Dear moderator and Dear collegues

I am following with interest the exchanges since the beginning but am 
not yet occurred for various reasons
I was Professor of Animal Infectious Diseases at the Veterinary School 
of Dakar and I just retire.
In the differential diagnosis of respiratory diseases in small 
ruminants, we may distinguish PPR from other pulmonary small ruminants 
diseases, like sheep and goat pox ( SGP ) , contagious caprine 
pleuropneumonia and pasteurellosis . But in these pasteurellosis, we 
must distinguish the involvement of /Pasteurella multocida/ and 
/Mannheimia haemolytica/. Vaccination traditionally performed against 
ovine and caprine pasteurellosis in West and Central Africa does not 
protect against infection with /Mannheimia haemolytica/ .
That is why, given the cost of vaccination and eradication of PPR, it 
would be appropriate to target some major diseases between pulmonary 
small ruminants diseases like PPR, pasteurellosis, contagious caprine 
pleuropneumonia and sheep and goat pox by using a polyvalent vaccine or 
combined vaccination.

Pr AKAKPO

Le 2014-02-24 16:40, Paul Rossiter a écrit :
> Good Afternoon Everyone,
> Welcome to session 4 of the PPR-GREN e-conference “Network to be 
> inclusiveor exclusive of other small ruminant diseases”.   This 
> important question  asks whether or not other diseases should be 
> addressed together with PPR  but, assuming that the answer might be 
> yes,  it also implies which diseases? I also think it  asks whether 
> these other diseases should be considered for progressive control 
> leading to eradication  and not just routine control to manageable 
> levels.
> During the first three weeks of the conference we largely focused on 
> the progressive control of PPR. However, even in the first two days of 
> the conference Drs Ithondeka and Razig drew attention to the 
> possibility of including other disease with PPR control, namely sheep 
> and goat pox (SGP), contagious caprine pleuropneumonia (CCPP) and Rift 
> Valley fever (RVF).
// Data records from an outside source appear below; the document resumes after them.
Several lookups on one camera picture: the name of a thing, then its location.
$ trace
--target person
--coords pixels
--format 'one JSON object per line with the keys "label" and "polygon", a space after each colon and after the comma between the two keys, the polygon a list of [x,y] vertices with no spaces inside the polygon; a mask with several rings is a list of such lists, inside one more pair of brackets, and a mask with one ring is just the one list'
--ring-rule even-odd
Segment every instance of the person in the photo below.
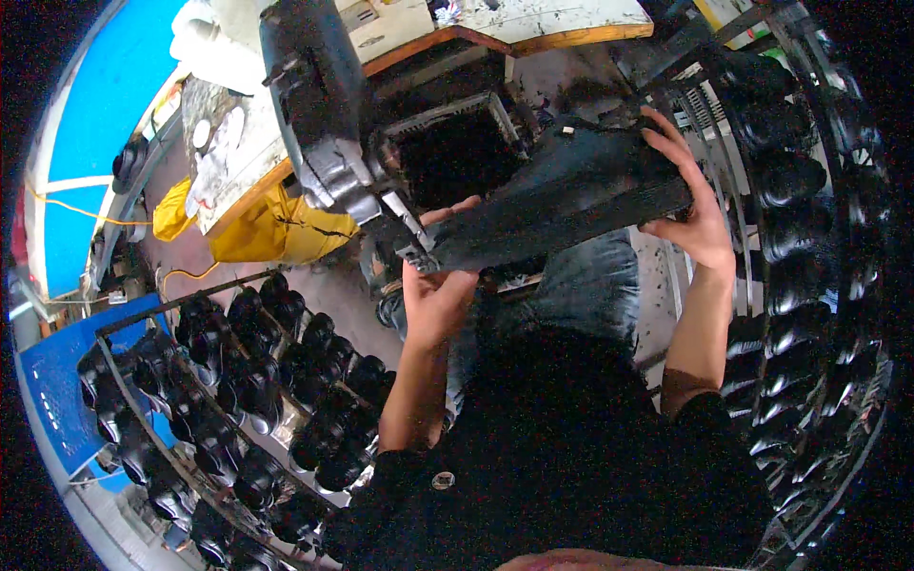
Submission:
{"label": "person", "polygon": [[736,261],[686,140],[659,112],[642,113],[664,133],[644,129],[644,139],[694,197],[686,222],[641,227],[696,262],[667,352],[662,414],[632,368],[638,284],[627,229],[553,256],[536,296],[489,320],[447,432],[449,354],[474,314],[478,274],[404,265],[409,330],[374,477],[327,523],[329,555],[349,568],[435,570],[750,559],[772,512],[719,394]]}

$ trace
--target table
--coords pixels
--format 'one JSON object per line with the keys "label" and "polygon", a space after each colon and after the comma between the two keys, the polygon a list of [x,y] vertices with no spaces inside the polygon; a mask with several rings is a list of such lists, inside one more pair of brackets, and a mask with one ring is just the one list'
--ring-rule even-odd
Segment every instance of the table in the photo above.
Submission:
{"label": "table", "polygon": [[[337,7],[352,4],[337,0]],[[650,36],[654,23],[636,0],[498,0],[491,9],[484,0],[465,0],[453,26],[434,29],[422,0],[372,5],[377,18],[350,32],[365,75],[370,77],[432,46],[460,37],[503,53],[507,61],[553,48]],[[195,125],[208,119],[217,127],[236,105],[245,111],[239,145],[245,164],[238,175],[217,192],[212,209],[201,208],[197,225],[208,238],[221,234],[231,222],[271,188],[292,174],[268,90],[250,98],[199,79],[189,80],[183,95],[185,143],[196,174],[193,145]]]}

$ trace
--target yellow cable
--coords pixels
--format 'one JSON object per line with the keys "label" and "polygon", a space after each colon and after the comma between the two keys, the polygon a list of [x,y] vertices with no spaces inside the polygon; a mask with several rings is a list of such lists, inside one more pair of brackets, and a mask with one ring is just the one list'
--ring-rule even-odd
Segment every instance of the yellow cable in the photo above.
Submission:
{"label": "yellow cable", "polygon": [[108,217],[103,217],[103,216],[100,216],[97,214],[92,214],[91,212],[87,212],[85,210],[82,210],[81,208],[76,208],[75,206],[70,206],[69,204],[60,202],[59,200],[55,200],[53,198],[47,198],[45,196],[40,196],[29,185],[26,185],[26,188],[28,189],[28,192],[32,193],[32,196],[34,196],[36,200],[40,200],[41,202],[46,202],[51,205],[63,206],[64,208],[67,208],[68,210],[72,210],[73,212],[79,212],[80,214],[84,214],[87,217],[98,218],[99,220],[104,220],[105,222],[111,222],[112,224],[117,224],[120,226],[151,226],[153,224],[152,222],[124,222],[123,220],[115,220],[114,218],[108,218]]}
{"label": "yellow cable", "polygon": [[191,280],[203,280],[207,275],[209,275],[209,272],[212,271],[212,270],[215,270],[215,269],[216,269],[216,266],[218,266],[218,265],[219,265],[219,262],[214,261],[212,266],[210,266],[209,268],[207,268],[207,270],[204,271],[203,273],[201,273],[201,274],[199,274],[199,275],[196,275],[196,276],[195,276],[194,274],[190,273],[189,271],[184,271],[184,270],[171,270],[171,271],[169,271],[169,272],[166,273],[165,276],[162,278],[162,295],[163,295],[163,297],[165,297],[165,300],[168,301],[168,290],[167,290],[167,288],[165,287],[165,285],[166,285],[166,283],[168,282],[168,278],[171,277],[172,275],[179,273],[179,274],[181,274],[181,275],[183,275],[183,276],[187,276],[187,277],[190,278]]}

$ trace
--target blue jeans
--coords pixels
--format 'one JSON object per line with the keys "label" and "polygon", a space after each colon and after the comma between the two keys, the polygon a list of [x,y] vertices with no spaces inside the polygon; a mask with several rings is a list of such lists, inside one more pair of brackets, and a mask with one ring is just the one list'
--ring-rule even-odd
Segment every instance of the blue jeans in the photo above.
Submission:
{"label": "blue jeans", "polygon": [[[476,374],[480,342],[502,344],[538,329],[563,328],[612,339],[634,355],[638,321],[638,258],[628,228],[581,242],[549,256],[543,280],[529,298],[512,303],[474,303],[466,323],[451,342],[448,356],[449,408],[456,416],[463,388]],[[406,338],[406,312],[394,325]]]}

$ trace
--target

I am circulating contributions from Dr David Ward 
> (sent out once already) and from Dr Nick Honhold who both make the 
> case for controlling other diseases, including brucellosis, together 
> with PPR.
> More than one participant has mentioned that the high cost of 
> vaccination in the field is due to vaccine delivery rather than the 
> purchase price of the vaccines themselves. Therefore there is 
> compelling economic incentive to take the opportunity provided by a 
> field visit to accomplish as much as possible* including vaccinating 
> against more than just one pathogen that is prevalent in that area 
> – so long as the livestock owners wish this to be done (my limited 
> socio-economics coming in here). I believe that SGP is a very suitable 
> candidate for progressive control and possible eradication. Much of 
> its epidemiology and basic biology is similar to that of PPR; it has 
> been eradicated from many countries with zoo-sanitary measures alone; 
> and now with an effective vaccine it seems a prime candidate for 
> eradication.To do this in conjunction with PPR makes sense since the 
> global distribution of the two viruses significantly 
> overlap.Already Somalia, Yemen and several other countries vaccinate 
> successfully against both diseases simultaneously.The drive to produce 
> a recombinant SGP-PPR vaccine illustrates the obvious opportunity to 
> address both diseases together. Man has eradicated two virus diseases, 
> smallpox and rinderpest, so another pox virus and morbillivirus could 
> be winning combination.
> Besides the economic argument for progressive control of more than 
> just PPR there is the “lessons learned” and interest factor. When 
> smallpox was eradicated there were lessons learned and confidence 
> generated that eradication was possible and therefore the new tool in 
> the box for disease control. Even before smallpox was eradicated, the 
> WHO was preparing its enhanced programme of immunization for up to six 
> preventable diseases of human childhood.This programme is still 
> running and has made huge strides in reducing the global prevalence of 
> measles and polio with regional elimination of some viruses. In the 
> wake of rinderpest eradication the opportunity is there to do the same 
> and utilize the skills in the “strengthened veterinary services” to 
> take on more diseases than PPR.
> We need to hear your views about which diseases if any  you see as 
> being feasible for inclusion with PPR in progressive control and how 
> you see these being incorporated within PPR-GREN as new themes or 
> sub-themes.Not all diseases are eradicable but they can of course be 
> included within a wider global programme where they are prevalent and 
> have significant impact at a local level. And of course you may decide 
> it is best to concentrate on only  PPR to ensure a positive outcome.
> Moderator.
> (* When vaccinating flocks and herds rarely visited by animal health 
> staff the opportunity to collect as much epidemiological information 
> as possible should also not be missed).